As engineers, we’re often trained to prioritize scalable solutions right from the onset. We are drawn toward elegant architectures, microservices, and systems designed to handle vast numbers of users. While such grand designs are fitting for major corporations, in the startup realm, they can frequently delay progress unnecessarily. The three-month rule encourages me to focus on simple, direct, and, yes, sometimes messy code that generates real outputs and reveals valuable insights about user needs.
Current Hacks in My Infrastructure: Smart Strategies Below the Surface
1. Utilizing a Single Virtual Machine
Currently, my database, web server, background processes, and Redis are all housed on one cost-effective $40/month VM. This setup lacks redundancy, and I perform manual backups locally.
Why is this a smart strategy? In just two months, I’ve gained more awareness of my actual resource requirements than I would have from extensive planning documents. I discovered that my “AI-heavy” platform peaks at a mere 4GB of RAM. The complex Kubernetes configuration I nearly deployed would have involved many empty containers.
When the system does crash (which has happened a couple of times), I gain invaluable insights into the actual breakdowns. It’s often from unexpected sources.
2. Hardcoded Configurations
Consider this simple code snippet:
python
PRICE_TIER_1 = 9.99
PRICE_TIER_2 = 19.99
MAX_USERS = 100
AI_MODEL = "gpt-4"
No separate configuration files or environment variables. All settings are constants embedded in the code itself. Changing a line necessitates a redeploy.

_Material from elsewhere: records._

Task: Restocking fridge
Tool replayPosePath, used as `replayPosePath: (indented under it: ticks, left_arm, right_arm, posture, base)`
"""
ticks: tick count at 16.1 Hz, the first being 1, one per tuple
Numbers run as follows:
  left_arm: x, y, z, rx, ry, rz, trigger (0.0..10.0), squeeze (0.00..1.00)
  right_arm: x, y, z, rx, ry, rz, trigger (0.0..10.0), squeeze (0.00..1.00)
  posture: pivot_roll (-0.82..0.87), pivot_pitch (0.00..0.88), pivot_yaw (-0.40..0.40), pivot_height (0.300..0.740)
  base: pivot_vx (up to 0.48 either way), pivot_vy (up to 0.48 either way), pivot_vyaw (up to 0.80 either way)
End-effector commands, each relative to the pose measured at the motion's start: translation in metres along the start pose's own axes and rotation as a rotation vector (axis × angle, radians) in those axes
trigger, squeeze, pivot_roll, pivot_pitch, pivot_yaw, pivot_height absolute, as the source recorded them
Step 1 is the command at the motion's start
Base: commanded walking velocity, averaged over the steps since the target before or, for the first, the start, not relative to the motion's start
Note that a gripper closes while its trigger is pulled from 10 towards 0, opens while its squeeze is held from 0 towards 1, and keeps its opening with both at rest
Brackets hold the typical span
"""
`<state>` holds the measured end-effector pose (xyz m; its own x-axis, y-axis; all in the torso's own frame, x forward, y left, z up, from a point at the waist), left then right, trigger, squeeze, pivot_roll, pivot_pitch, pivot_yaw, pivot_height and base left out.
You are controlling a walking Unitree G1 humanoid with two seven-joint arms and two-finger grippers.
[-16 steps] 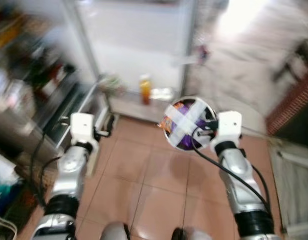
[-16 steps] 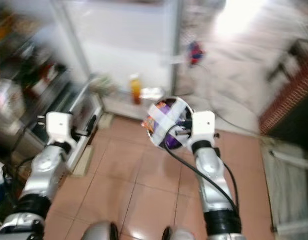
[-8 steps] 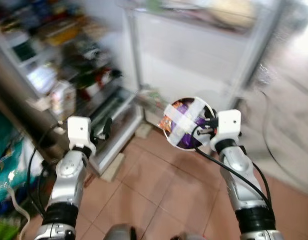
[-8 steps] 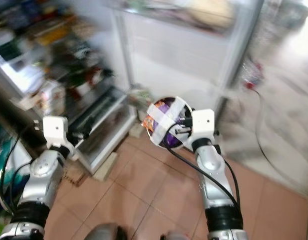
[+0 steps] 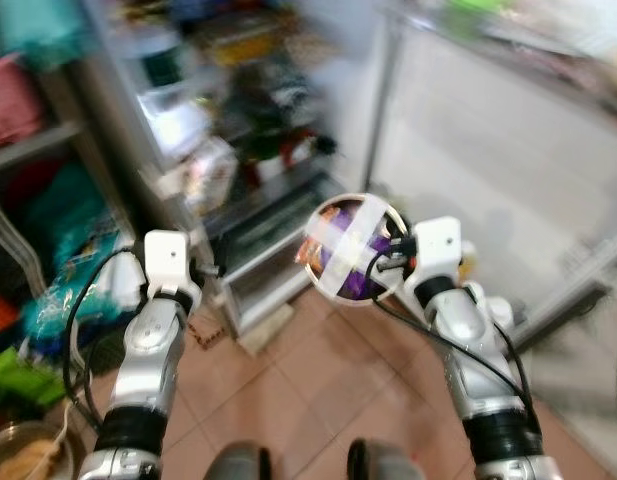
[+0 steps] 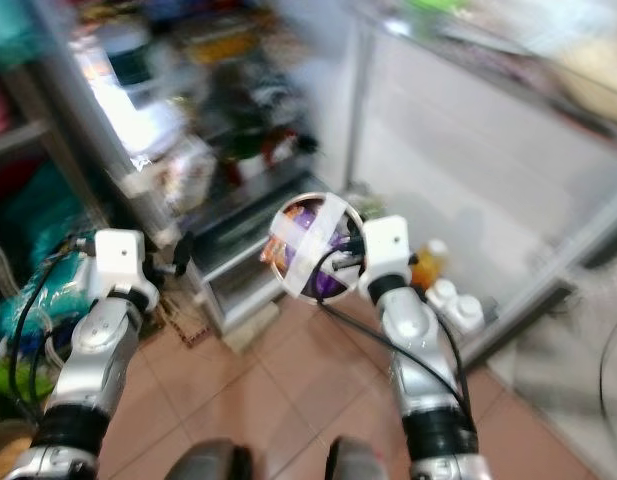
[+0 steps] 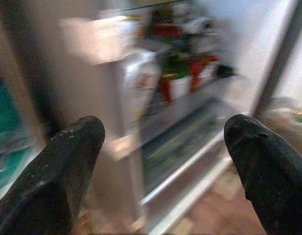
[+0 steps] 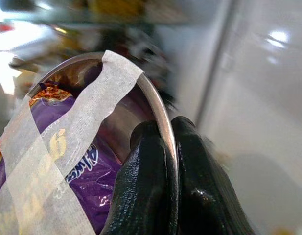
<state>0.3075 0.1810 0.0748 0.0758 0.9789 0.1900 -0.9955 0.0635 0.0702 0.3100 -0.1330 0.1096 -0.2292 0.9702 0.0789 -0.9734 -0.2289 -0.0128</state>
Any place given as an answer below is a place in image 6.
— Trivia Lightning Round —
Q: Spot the taped metal bowl with snacks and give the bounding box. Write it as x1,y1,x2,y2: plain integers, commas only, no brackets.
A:
260,192,364,301

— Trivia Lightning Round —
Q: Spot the open white fridge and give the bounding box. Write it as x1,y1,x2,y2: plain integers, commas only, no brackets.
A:
38,0,359,336

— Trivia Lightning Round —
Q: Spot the white fridge door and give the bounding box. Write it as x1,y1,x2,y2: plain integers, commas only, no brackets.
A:
338,0,617,366

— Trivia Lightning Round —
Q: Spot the orange juice bottle white cap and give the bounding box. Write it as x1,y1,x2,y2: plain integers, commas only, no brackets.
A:
410,240,449,291

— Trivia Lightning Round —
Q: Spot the white plastic bottle white cap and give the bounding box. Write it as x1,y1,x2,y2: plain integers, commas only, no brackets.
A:
433,278,464,307
453,295,486,334

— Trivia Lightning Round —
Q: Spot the teal plastic bag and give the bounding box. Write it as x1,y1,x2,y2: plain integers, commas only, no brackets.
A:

The strength of this method lies in its transparency: I can quickly search through my codebase for any setting in seconds. Historical price changes are documented within git history, with each modification reviewed—albeit by myself.

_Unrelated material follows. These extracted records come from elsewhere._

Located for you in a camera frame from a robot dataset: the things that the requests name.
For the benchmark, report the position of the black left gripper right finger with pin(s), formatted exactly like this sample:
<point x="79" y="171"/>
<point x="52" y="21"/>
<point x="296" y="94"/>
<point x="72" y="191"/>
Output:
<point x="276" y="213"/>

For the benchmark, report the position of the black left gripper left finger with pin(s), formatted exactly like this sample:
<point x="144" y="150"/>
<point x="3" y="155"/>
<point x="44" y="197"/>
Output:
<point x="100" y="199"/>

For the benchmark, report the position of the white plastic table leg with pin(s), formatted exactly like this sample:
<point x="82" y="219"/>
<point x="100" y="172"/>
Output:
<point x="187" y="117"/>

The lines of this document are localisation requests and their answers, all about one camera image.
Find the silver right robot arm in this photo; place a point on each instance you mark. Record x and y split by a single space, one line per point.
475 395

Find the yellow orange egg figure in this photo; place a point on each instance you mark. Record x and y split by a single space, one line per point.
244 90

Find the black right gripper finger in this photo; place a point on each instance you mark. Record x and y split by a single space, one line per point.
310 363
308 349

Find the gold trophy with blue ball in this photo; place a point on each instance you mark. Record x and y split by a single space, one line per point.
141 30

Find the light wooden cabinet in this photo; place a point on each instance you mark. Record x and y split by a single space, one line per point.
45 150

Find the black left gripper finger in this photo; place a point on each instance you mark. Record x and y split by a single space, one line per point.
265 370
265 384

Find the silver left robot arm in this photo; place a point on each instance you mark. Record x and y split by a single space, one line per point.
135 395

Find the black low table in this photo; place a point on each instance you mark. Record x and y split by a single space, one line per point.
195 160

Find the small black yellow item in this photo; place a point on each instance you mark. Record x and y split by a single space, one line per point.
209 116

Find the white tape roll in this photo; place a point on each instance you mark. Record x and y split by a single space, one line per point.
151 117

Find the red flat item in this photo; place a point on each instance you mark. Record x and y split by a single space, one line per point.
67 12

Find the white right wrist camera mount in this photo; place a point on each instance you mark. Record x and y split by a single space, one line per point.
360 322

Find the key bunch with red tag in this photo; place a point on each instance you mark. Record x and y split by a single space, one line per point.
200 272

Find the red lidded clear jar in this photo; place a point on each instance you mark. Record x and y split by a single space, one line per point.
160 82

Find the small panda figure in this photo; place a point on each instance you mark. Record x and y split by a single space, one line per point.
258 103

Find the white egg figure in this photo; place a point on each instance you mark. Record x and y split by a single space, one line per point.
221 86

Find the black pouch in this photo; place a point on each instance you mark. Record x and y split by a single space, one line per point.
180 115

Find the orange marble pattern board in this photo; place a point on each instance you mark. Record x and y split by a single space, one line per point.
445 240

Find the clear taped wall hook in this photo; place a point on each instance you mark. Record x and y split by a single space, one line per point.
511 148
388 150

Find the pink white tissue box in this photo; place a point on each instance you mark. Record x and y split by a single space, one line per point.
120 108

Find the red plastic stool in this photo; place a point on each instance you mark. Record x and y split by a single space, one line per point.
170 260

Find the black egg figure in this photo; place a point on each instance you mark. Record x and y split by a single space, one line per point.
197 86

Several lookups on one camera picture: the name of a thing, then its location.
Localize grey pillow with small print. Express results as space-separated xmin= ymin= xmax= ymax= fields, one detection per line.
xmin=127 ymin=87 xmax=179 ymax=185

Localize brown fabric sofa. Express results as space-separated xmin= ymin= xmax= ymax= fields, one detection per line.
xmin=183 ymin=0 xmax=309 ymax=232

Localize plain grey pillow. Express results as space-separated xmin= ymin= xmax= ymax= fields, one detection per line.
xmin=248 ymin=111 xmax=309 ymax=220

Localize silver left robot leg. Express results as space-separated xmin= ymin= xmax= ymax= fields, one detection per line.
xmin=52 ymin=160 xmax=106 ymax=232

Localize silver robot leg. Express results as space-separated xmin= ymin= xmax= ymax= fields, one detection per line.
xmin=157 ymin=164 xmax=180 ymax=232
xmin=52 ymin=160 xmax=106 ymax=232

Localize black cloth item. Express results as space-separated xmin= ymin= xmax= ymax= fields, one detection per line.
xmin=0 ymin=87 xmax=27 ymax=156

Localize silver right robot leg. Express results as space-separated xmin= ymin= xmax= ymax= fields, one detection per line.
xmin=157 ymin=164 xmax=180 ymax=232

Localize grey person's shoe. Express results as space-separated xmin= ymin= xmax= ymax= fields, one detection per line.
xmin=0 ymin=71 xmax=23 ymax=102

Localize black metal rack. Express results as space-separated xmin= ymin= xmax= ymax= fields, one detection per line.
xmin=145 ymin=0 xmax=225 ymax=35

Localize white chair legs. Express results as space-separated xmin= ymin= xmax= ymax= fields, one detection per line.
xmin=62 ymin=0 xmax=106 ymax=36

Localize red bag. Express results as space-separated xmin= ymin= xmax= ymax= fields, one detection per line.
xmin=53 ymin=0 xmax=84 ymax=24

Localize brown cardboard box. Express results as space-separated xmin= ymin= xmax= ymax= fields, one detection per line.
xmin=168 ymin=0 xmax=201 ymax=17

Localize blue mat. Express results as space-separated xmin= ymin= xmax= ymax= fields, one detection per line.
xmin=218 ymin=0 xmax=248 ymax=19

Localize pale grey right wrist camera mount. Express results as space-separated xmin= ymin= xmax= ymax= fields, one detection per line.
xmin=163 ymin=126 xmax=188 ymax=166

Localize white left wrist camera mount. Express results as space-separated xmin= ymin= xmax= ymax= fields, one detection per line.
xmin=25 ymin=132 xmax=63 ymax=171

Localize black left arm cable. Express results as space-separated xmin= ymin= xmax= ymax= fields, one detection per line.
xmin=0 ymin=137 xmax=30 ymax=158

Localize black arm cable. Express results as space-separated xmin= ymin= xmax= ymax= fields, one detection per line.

Building a dedicated configuration service would have taken a week.
One Comment
This is a fantastic and pragmatic approach that truly emphasizes the importance of rapid experimentation over premature optimization. Your three-month rule is a practical way to balance the ‘do things that don’t scale’ philosophy with early validation — allowing startups to test ideas quickly without getting bogged down in overly complex infrastructure from the outset.

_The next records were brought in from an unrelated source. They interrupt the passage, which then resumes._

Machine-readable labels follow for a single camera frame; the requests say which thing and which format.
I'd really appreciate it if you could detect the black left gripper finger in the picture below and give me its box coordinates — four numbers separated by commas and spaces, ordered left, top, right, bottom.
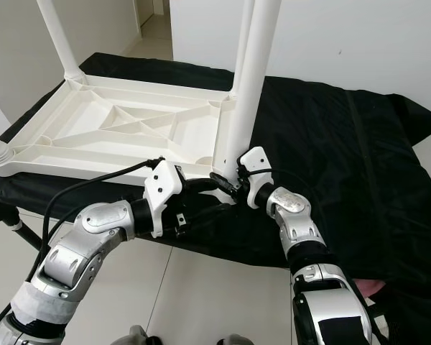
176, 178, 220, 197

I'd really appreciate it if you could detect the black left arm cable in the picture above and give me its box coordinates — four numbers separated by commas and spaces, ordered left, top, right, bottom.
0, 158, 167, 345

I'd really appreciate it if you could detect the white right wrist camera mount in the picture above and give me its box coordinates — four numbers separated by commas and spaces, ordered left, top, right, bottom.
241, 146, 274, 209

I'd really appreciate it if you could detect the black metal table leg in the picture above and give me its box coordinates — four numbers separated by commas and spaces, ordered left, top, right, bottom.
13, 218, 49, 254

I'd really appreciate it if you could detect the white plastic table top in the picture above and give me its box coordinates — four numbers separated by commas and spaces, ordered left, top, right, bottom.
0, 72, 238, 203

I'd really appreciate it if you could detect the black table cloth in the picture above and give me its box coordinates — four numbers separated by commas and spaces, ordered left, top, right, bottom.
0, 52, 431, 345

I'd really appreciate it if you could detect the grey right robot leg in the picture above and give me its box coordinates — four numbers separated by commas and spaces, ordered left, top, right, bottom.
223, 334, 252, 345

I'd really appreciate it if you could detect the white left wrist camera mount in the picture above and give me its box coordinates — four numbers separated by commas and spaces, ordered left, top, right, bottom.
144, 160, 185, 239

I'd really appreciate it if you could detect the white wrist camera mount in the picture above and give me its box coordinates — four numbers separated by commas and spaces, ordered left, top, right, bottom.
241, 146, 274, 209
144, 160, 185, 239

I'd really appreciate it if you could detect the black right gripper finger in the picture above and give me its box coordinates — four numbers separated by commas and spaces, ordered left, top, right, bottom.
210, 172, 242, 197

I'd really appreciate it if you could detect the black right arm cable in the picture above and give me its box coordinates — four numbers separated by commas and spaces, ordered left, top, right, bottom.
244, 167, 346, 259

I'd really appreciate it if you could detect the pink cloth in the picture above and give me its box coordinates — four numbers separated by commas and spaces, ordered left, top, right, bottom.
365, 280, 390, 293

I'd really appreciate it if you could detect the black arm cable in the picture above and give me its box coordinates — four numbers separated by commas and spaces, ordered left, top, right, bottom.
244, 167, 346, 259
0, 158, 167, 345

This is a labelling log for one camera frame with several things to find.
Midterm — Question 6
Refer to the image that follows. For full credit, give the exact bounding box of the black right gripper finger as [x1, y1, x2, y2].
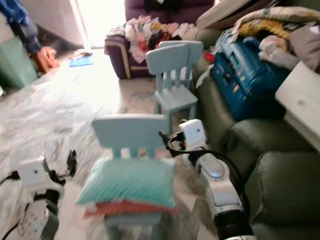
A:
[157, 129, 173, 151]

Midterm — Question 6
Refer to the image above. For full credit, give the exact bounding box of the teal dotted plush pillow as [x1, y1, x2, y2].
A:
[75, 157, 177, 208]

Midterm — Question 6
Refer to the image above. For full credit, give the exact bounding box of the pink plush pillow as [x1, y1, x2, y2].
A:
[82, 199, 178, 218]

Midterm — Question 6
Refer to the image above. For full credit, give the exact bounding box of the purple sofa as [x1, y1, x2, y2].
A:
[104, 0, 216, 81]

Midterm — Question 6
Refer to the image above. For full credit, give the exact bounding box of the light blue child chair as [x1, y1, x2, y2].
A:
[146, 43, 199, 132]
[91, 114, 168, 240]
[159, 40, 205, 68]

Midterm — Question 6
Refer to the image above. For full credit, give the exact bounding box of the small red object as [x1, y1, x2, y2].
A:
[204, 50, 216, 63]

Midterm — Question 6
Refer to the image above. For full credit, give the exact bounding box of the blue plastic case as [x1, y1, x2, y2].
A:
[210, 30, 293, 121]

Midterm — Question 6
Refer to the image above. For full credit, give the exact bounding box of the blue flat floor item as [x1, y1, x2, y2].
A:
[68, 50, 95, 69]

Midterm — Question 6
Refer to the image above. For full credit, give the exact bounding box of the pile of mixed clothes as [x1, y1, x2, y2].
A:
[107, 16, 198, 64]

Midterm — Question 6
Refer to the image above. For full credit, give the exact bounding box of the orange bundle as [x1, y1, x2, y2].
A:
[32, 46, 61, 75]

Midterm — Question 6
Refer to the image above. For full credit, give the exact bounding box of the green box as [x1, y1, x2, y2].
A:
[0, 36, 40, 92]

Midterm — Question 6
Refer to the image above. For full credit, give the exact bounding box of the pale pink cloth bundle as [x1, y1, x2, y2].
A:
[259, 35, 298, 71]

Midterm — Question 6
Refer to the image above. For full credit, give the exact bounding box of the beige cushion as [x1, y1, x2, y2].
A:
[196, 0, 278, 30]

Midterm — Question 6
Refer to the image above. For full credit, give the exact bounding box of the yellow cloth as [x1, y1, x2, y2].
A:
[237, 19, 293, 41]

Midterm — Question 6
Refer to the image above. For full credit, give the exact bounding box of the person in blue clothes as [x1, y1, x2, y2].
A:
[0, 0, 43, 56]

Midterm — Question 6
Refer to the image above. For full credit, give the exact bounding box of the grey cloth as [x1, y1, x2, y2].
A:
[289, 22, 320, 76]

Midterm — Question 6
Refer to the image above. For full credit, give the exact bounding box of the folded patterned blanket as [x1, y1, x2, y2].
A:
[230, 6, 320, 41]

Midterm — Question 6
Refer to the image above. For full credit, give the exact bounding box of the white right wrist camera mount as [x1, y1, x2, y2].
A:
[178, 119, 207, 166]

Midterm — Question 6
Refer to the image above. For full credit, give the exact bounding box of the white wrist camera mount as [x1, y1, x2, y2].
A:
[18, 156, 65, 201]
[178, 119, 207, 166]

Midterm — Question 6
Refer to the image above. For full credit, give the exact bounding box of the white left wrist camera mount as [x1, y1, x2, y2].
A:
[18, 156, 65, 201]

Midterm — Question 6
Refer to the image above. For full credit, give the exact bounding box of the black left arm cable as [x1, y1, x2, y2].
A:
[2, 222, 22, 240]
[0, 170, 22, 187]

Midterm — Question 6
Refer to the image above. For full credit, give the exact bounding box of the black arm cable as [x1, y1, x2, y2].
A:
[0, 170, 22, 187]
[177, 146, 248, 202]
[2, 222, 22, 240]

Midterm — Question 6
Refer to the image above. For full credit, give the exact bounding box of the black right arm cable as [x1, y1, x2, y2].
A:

I particularly appreciate your emphasis on gaining real-world insights through simpler setups, like using a single VM and hardcoded configs. These methods enable immediate feedback and reduce unnecessary development overhead, which is crucial in the early stages of product development.
One potential extension of this framework could involve systematically documenting what works and what doesn’t during this trial period. For example, maintaining a simple changelog or a decision log can provide valuable insights for future iterations, especially if you decide to scale or refactor later. Also, as your platform matures, gradually transitioning from these unscalable hacks to more robust solutions will help ensure scalability without sacrificing the agility you’ve cultivated.
Overall, your approach champions the mindset that speed, learnings, and adaptability are often more valuable than perfect architecture early on — a lesson many engineers and founders can benefit from. Thanks for sharing this insightful framework!